La investigación precede a la salida de Kent el martes de su puesto como director del Centro Nacional de Contraterrorismo, donde supervisaba el análisis de amenazas terroristas, según Semafor y CBS News. El FBI declinó hacer comentarios sobre la existencia de dicha investigación.
El informe llegó cuando Kent, el primer miembro de alto rango de la administración en renunciar por la guerra, dio su primera entrevista a los medios desde que dejó el cargo. Hablando con el comentarista de derecha Tucker Carlson, afirmó que las voces disidentes fueron efectivamente excluidas del proceso de toma de decisiones que llevó a los ataques aéreos de EE. UU. en Irán el 28 de febrero.
Luciendo una camisa a cuadros azul abierta en el cuello, Kent, un firme aliado de Trump y teórico de la conspiración, parecía evitar criticar directamente al presidente. Pero describió un panorama en la Casa Blanca en el que Trump se apoyaba en un círculo interno de asesores, marginando a funcionarios que cuestionaban tanto la inteligencia como la sabiduría estratégica que respaldaba los ataques.
Kent afirmó que no había evidencia de que Irán estuviera cerca de obtener un arma nuclear o representara una amenaza inminente para EE. UU. En cambio, Kent alegó que la mano de Trump fue efectivamente forzada por Israel.
Tales comentarios han sido condenados rápidamente en algunos círculos, con críticos argumentando que las referencias a un «lobby israelí» se desvían hacia tropezadas ofensivas.
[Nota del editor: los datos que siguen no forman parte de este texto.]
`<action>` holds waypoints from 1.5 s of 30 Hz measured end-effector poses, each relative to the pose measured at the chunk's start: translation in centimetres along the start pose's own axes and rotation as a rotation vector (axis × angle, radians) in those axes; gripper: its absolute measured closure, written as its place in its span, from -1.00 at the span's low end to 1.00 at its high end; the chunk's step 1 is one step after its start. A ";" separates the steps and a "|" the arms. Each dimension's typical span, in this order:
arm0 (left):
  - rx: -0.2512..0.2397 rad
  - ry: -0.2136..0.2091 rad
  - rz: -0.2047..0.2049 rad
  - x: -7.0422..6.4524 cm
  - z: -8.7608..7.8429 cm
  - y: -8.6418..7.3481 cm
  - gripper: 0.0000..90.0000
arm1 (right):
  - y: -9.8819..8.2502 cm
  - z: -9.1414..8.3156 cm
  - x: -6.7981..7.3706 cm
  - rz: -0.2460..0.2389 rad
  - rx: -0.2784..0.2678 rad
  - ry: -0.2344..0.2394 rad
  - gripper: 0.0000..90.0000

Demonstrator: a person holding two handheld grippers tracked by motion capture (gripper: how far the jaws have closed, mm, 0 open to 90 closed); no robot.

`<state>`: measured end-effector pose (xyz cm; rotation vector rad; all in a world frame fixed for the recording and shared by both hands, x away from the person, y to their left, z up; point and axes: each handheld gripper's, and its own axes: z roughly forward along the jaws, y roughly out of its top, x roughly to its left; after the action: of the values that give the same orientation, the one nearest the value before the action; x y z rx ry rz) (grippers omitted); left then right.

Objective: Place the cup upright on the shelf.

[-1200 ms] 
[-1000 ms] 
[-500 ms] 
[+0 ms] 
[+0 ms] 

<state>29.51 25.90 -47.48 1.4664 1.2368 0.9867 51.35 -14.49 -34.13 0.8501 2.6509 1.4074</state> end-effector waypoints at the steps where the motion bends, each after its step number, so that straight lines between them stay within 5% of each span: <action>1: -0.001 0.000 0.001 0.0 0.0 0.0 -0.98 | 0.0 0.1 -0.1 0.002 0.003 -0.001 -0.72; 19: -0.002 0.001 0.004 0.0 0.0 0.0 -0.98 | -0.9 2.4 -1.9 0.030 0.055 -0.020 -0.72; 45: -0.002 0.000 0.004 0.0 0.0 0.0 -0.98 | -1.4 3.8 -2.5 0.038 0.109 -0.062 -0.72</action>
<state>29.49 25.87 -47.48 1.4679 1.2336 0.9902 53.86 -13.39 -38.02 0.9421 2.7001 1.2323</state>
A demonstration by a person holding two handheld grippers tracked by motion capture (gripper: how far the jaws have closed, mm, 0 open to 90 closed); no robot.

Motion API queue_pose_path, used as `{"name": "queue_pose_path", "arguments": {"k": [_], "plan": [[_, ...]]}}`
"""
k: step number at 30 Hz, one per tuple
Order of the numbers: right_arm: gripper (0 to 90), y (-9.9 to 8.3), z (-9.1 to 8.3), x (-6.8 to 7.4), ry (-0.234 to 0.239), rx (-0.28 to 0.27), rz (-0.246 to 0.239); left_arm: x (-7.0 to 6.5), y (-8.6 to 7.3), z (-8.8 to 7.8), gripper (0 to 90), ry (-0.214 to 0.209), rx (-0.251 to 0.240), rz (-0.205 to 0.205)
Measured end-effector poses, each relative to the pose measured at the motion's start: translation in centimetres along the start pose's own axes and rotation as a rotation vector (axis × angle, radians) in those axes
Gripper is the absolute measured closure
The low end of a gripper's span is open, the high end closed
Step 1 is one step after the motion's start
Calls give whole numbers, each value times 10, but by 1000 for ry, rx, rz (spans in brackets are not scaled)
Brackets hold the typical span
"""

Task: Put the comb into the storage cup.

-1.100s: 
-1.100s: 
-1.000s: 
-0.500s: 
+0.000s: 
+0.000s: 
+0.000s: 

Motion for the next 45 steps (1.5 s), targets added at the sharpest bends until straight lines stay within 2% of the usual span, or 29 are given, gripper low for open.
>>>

Kent, quien no especificó quién bloqueó su acceso al presidente, también citó comentarios del secretario de estado Marco Rubio y el presidente de la Cámara de Representantes Mike Johnson como indicativos de la influencia de Israel sobre el momento de los ataques.
Pero señaló que EE. UU. e Israel tienen objetivos divergentes. «La mayoría de la gente en el Pentágono y las agencias de inteligencia dirían que nosotros y los israelíes en realidad tenemos un objetivo diferente aquí.»
Kent le dijo a Carlson que decidió renunciar después de que quedara claro que sus preocupaciones serían ignoradas. «Conozco este camino en el que estamos, no funciona», dijo. «No puedo ser parte de esto con buena conciencia.»
Como miembro de los Green Berets, Kent combatido en 11 despliegues antes de retirarse para unirse a la CIA. También sufrió una tragedia: su esposa, una criptóloga de la Marina, fue asesinada por un terrorista suicida en 2019 en Siria, dejándolo con dos hijos pequeños. Kent, de 45 años, se ha vuelto a casar desde entonces.
El trabajo de Kent en el Centro Nacional de Contraterrorismo fue supervisado por la directora de inteligencia nacional Tulsi Gabbard, quien el miércoles dijo que dependía de Trump, y solo de Trump, decidir si Irán representaba una amenaza.
La Casa Blanca rechazó enérgicamente cuando Kent renunció. Trump lo despidió como «débil en seguridad», insistiendo en que Irán representaba «una tremenda amenaza» y sugiriendo que aquellos que estaban en desacuerdo carecían de juicio. «Si alguien no pensaba que era una amenaza, no queremos a esas personas», dijo.